» **WORK TO COMPLETE**:
Return the full listing below, unchanged.

BEGIN INPUT DATA

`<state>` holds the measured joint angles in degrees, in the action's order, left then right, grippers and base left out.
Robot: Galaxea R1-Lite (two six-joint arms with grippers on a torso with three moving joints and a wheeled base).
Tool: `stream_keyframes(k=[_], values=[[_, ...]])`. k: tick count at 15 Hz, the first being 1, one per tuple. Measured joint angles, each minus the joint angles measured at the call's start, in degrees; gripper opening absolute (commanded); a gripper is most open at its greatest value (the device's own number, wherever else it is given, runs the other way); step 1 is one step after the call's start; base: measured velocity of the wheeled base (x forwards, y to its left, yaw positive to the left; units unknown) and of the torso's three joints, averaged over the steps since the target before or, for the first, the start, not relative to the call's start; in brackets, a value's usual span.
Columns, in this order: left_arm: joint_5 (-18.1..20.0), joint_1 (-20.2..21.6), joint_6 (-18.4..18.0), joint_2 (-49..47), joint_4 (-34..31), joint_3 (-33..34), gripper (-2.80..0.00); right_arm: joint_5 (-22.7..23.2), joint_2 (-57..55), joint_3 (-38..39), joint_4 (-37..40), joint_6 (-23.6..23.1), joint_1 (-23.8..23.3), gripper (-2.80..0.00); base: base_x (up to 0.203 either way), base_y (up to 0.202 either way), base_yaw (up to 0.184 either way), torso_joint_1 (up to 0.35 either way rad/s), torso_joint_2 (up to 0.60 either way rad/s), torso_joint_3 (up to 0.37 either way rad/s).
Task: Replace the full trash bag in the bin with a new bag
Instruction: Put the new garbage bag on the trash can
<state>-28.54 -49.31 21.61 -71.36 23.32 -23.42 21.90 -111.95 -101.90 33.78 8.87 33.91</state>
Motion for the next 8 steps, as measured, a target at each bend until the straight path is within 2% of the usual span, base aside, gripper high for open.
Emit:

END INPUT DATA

» **EXERCISE RESPONSE**:
`<state>` holds the measured joint angles in degrees, in the action's order, left then right, grippers and base left out.
Robot: Galaxea R1-Lite (two six-joint arms with grippers on a torso with three moving joints and a wheeled base).
Tool: `stream_keyframes(k=[_], values=[[_, ...]])`. k: tick count at 15 Hz, the first being 1, one per tuple. Measured joint angles, each minus the joint angles measured at the call's start, in degrees; gripper opening absolute (commanded); a gripper is most open at its greatest value (the device's own number, wherever else it is given, runs the other way); step 1 is one step after the call's start; base: measured velocity of the wheeled base (x forwards, y to its left, yaw positive to the left; units unknown) and of the torso's three joints, averaged over the steps since the target before or, for the first, the start, not relative to the call's start; in brackets, a value's usual span.
Columns, in this order: left_arm: joint_5 (-18.1..20.0), joint_1 (-20.2..21.6), joint_6 (-18.4..18.0), joint_2 (-49..47), joint_4 (-34..31), joint_3 (-33..34), gripper (-2.80..0.00); right_arm: joint_5 (-22.7..23.2), joint_2 (-57..55), joint_3 (-38..39), joint_4 (-37..40), joint_6 (-23.6..23.1), joint_1 (-23.8..23.3), gripper (-2.80..0.00); base: base_x (up to 0.203 either way), base_y (up to 0.202 either way), base_yaw (up to 0.184 either way), torso_joint_1 (up to 0.35 either way rad/s), torso_joint_2 (up to 0.60 either way rad/s), torso_joint_3 (up to 0.37 either way rad/s).
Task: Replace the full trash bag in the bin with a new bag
Instruction: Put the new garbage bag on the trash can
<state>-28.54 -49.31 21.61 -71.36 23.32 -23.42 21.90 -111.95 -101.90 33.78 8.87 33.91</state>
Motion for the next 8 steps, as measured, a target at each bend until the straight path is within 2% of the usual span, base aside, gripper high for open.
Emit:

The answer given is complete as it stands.